Go through the entries and set each one down exactly.

:: Supplied data

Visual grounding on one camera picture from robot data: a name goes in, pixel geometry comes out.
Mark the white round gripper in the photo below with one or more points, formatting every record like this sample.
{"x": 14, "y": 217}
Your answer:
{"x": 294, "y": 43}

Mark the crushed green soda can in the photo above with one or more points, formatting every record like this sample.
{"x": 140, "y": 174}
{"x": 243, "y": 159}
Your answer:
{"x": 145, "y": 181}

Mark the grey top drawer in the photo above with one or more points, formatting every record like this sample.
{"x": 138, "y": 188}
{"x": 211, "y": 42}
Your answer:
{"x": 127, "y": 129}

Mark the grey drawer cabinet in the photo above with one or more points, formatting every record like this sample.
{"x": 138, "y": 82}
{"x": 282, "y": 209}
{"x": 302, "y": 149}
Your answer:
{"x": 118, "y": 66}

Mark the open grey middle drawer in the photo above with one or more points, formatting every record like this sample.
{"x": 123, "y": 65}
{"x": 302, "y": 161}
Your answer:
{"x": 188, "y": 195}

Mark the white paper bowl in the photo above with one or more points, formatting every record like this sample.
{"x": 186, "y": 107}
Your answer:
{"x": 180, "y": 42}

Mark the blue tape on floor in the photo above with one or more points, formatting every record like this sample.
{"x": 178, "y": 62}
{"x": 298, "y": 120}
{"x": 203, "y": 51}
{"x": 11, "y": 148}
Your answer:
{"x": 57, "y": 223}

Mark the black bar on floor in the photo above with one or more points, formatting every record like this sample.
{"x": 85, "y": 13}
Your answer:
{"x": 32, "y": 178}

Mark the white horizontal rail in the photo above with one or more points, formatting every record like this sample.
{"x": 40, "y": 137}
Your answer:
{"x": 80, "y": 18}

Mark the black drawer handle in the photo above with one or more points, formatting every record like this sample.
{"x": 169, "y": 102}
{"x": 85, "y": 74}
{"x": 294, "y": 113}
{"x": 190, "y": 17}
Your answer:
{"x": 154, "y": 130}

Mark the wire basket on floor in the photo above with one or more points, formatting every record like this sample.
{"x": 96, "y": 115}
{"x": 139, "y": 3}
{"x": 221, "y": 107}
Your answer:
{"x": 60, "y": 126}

::::

Exercise solution:
Visual grounding on one camera picture from robot data: a name goes in, pixel geometry comes out.
Mark the white round gripper in the photo below with one or more points, formatting every record like this sample.
{"x": 14, "y": 217}
Your answer:
{"x": 294, "y": 43}

Mark the crushed green soda can in the photo above with one or more points, formatting every record like this sample.
{"x": 140, "y": 174}
{"x": 243, "y": 159}
Your answer:
{"x": 145, "y": 181}

Mark the grey top drawer in the photo above with one or more points, formatting every record like this sample.
{"x": 138, "y": 188}
{"x": 211, "y": 42}
Your answer:
{"x": 127, "y": 129}

Mark the grey drawer cabinet in the photo above with one or more points, formatting every record like this sample.
{"x": 138, "y": 82}
{"x": 282, "y": 209}
{"x": 302, "y": 149}
Your answer:
{"x": 118, "y": 66}

Mark the open grey middle drawer in the photo above with one or more points, formatting every record like this sample.
{"x": 123, "y": 65}
{"x": 302, "y": 161}
Your answer:
{"x": 188, "y": 195}

Mark the white paper bowl in the photo above with one or more points, formatting every record like this sample.
{"x": 186, "y": 107}
Your answer:
{"x": 180, "y": 42}

Mark the blue tape on floor in the photo above with one or more points, formatting every record like this sample.
{"x": 178, "y": 62}
{"x": 298, "y": 120}
{"x": 203, "y": 51}
{"x": 11, "y": 148}
Your answer:
{"x": 57, "y": 223}

Mark the black bar on floor in the photo above with one or more points, formatting every record like this sample.
{"x": 85, "y": 13}
Your answer:
{"x": 32, "y": 178}

Mark the white horizontal rail in the photo above with one or more points, formatting every record like this sample.
{"x": 40, "y": 137}
Your answer:
{"x": 80, "y": 18}

Mark the black drawer handle in the photo above with one or more points, formatting every record like this sample.
{"x": 169, "y": 102}
{"x": 85, "y": 74}
{"x": 294, "y": 113}
{"x": 190, "y": 17}
Your answer:
{"x": 154, "y": 130}

Mark the wire basket on floor in the photo above with one or more points, formatting every record like this sample.
{"x": 96, "y": 115}
{"x": 139, "y": 3}
{"x": 221, "y": 107}
Your answer:
{"x": 60, "y": 126}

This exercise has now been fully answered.